Task instructions:
Copy out each line of the data that includes the string "jewelry".

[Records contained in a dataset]
++++
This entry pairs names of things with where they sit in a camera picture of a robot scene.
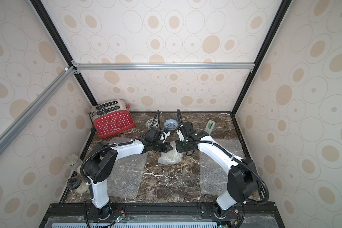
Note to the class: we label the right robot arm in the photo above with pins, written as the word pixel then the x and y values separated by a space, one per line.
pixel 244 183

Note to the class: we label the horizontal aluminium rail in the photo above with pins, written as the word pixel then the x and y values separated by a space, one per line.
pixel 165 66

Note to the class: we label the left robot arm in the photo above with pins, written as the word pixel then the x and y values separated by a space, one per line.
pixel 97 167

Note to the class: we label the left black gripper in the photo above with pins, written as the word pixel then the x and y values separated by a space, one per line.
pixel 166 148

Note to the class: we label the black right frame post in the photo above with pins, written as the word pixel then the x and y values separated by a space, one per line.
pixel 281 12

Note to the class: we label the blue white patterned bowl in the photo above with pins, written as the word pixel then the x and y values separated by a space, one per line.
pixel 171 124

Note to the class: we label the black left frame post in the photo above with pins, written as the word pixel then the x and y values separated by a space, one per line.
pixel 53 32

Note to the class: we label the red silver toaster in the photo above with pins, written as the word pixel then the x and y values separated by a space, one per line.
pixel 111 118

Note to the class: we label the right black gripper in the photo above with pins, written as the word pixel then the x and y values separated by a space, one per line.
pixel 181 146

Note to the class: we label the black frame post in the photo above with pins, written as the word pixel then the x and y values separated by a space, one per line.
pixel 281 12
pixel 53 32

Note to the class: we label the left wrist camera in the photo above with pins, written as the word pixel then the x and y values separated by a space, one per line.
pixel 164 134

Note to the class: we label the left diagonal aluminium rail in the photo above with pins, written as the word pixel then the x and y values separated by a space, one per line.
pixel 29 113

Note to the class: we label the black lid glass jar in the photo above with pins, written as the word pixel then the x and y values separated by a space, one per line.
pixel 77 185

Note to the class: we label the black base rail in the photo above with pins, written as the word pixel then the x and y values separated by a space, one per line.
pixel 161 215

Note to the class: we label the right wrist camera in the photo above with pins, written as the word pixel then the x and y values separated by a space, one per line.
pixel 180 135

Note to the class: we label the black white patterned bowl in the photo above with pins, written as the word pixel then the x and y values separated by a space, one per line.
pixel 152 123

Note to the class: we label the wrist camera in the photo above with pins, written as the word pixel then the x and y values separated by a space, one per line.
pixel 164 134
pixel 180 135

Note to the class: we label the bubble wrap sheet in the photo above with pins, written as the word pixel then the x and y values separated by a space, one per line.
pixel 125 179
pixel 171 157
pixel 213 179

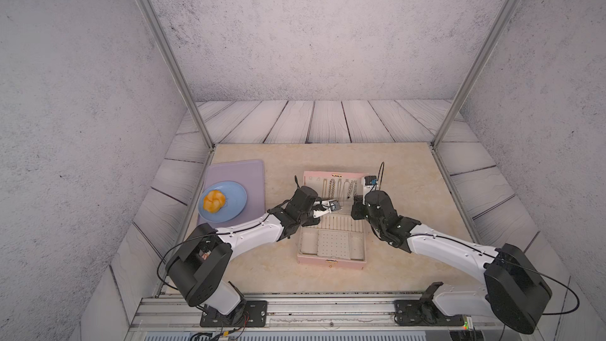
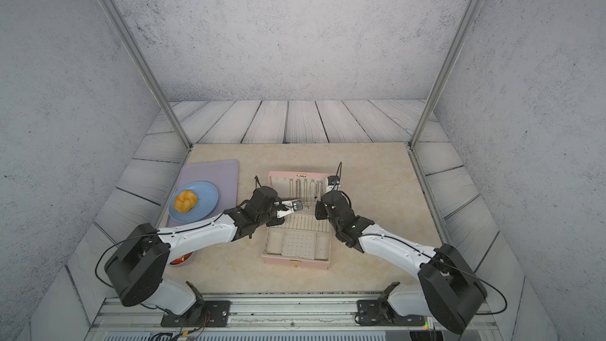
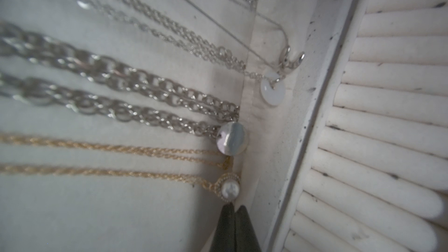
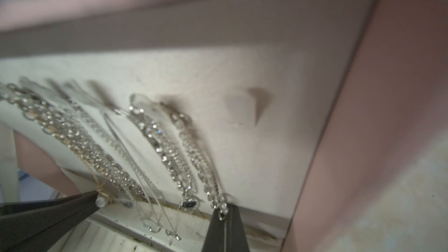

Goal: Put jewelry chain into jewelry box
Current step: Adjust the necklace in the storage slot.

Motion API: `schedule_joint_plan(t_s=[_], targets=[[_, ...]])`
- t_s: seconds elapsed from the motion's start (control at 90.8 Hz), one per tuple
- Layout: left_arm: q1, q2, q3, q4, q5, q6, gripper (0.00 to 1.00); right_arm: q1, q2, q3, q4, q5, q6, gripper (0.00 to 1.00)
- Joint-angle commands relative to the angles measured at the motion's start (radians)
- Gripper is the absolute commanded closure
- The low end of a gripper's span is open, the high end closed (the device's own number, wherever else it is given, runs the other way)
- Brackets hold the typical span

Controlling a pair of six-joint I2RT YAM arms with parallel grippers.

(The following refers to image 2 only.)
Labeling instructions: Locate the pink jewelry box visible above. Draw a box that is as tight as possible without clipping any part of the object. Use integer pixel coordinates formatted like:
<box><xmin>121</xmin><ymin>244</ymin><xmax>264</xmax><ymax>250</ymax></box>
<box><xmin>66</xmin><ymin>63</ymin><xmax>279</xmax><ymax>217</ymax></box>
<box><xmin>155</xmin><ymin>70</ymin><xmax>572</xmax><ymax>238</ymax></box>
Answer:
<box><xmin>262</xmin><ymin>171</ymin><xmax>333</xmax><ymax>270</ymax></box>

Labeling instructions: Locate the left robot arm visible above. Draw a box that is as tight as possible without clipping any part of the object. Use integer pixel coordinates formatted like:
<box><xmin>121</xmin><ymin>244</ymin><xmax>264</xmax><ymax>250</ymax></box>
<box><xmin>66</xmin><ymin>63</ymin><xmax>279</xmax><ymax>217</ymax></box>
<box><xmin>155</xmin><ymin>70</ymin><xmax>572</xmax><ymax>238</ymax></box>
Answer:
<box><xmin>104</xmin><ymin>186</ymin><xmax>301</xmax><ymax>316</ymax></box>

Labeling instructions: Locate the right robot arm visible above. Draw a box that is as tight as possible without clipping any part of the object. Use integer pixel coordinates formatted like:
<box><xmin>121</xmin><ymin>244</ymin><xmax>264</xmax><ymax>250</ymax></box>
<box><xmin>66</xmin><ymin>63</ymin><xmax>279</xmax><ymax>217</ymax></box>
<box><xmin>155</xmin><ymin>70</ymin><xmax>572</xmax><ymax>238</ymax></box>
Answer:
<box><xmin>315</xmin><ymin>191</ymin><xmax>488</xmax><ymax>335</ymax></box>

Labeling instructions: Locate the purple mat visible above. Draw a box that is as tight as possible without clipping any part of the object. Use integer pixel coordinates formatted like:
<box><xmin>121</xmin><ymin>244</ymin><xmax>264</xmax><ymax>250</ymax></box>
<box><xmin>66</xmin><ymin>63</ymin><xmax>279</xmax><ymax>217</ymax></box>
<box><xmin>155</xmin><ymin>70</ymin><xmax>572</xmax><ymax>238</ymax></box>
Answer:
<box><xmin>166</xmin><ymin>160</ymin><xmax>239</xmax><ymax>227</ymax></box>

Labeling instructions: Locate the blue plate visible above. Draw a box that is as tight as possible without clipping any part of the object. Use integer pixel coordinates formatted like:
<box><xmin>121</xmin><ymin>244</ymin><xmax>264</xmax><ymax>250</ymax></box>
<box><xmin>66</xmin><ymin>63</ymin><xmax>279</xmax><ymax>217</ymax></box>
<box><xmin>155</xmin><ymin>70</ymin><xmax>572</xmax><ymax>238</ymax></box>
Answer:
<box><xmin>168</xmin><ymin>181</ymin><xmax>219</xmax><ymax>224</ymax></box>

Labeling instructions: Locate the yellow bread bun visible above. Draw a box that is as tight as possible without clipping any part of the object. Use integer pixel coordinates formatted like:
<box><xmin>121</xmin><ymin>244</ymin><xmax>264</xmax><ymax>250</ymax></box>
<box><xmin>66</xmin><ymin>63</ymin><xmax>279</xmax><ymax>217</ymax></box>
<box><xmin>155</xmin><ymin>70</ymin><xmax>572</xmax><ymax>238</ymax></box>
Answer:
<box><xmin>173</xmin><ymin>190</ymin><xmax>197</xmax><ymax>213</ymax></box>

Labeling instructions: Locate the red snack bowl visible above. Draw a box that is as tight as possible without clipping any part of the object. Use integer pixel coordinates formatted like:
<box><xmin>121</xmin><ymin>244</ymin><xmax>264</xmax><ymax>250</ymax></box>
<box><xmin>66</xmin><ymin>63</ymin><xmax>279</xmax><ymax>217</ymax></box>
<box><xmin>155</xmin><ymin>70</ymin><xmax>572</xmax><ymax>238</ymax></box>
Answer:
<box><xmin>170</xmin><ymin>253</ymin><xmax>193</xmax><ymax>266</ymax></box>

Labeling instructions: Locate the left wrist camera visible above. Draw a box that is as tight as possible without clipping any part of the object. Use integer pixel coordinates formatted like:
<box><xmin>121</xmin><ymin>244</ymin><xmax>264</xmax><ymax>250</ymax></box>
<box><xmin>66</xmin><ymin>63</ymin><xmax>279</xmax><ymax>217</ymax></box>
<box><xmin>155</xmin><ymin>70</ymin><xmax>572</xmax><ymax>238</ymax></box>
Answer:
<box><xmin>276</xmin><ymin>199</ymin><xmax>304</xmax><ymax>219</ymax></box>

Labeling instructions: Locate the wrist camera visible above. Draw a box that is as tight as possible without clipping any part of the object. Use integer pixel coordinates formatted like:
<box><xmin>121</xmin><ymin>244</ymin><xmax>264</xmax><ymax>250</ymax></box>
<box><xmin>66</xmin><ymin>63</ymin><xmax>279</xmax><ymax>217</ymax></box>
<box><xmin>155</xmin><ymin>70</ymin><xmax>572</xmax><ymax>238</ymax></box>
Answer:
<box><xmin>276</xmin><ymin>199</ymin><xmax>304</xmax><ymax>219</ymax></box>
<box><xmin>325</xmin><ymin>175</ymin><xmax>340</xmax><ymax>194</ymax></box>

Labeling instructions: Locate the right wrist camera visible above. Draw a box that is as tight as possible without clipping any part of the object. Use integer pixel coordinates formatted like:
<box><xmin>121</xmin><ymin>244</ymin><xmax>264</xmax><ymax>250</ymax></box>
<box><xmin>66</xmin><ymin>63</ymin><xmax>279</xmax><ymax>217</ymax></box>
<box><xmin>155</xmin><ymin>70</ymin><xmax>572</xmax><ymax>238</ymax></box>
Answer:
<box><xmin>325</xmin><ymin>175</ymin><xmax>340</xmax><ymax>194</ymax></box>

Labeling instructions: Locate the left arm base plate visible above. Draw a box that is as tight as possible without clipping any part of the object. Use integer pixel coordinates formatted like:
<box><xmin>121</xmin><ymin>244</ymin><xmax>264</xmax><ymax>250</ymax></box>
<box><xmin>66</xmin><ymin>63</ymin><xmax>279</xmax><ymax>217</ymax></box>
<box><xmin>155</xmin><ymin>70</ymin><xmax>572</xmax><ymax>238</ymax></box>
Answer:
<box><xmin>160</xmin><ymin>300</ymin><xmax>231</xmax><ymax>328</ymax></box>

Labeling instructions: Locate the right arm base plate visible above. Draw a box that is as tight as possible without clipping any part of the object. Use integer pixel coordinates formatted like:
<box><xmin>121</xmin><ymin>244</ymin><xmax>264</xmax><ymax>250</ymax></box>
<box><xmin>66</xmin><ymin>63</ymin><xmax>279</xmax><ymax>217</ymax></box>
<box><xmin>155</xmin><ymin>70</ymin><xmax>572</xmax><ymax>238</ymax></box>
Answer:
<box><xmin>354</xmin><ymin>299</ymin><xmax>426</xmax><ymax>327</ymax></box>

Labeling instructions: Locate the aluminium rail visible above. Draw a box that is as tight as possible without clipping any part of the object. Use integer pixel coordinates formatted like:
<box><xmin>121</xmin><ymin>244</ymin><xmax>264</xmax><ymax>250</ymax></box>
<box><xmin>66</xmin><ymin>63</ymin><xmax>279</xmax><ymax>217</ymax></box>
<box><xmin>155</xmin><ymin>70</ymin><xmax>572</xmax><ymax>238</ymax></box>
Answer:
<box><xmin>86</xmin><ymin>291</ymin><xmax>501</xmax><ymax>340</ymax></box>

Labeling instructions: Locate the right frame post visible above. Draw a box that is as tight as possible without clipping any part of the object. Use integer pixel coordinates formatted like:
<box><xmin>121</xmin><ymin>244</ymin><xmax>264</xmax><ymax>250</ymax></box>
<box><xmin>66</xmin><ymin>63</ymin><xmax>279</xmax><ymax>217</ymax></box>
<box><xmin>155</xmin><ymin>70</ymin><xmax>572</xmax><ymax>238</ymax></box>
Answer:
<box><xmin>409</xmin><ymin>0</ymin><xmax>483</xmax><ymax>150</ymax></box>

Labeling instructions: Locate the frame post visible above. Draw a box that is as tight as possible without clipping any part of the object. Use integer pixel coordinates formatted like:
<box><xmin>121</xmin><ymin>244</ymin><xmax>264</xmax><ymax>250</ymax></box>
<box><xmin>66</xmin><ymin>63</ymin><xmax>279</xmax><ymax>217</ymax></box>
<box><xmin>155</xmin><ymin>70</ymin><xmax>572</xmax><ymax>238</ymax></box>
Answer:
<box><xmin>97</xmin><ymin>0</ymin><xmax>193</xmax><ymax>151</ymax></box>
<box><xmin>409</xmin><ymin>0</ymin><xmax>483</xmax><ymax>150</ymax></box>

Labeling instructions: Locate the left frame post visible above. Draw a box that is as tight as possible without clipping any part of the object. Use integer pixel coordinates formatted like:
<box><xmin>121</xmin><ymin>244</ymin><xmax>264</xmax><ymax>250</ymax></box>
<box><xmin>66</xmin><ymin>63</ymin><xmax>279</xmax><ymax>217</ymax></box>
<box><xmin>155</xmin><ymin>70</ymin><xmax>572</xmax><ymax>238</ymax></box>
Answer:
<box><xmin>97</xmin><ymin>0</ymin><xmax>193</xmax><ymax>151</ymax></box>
++++
Output of the exercise:
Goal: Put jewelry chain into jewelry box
Labeling instructions: Locate the pink jewelry box visible above. Draw a box that is as tight as possible without clipping any part of the object. Use integer pixel coordinates formatted like:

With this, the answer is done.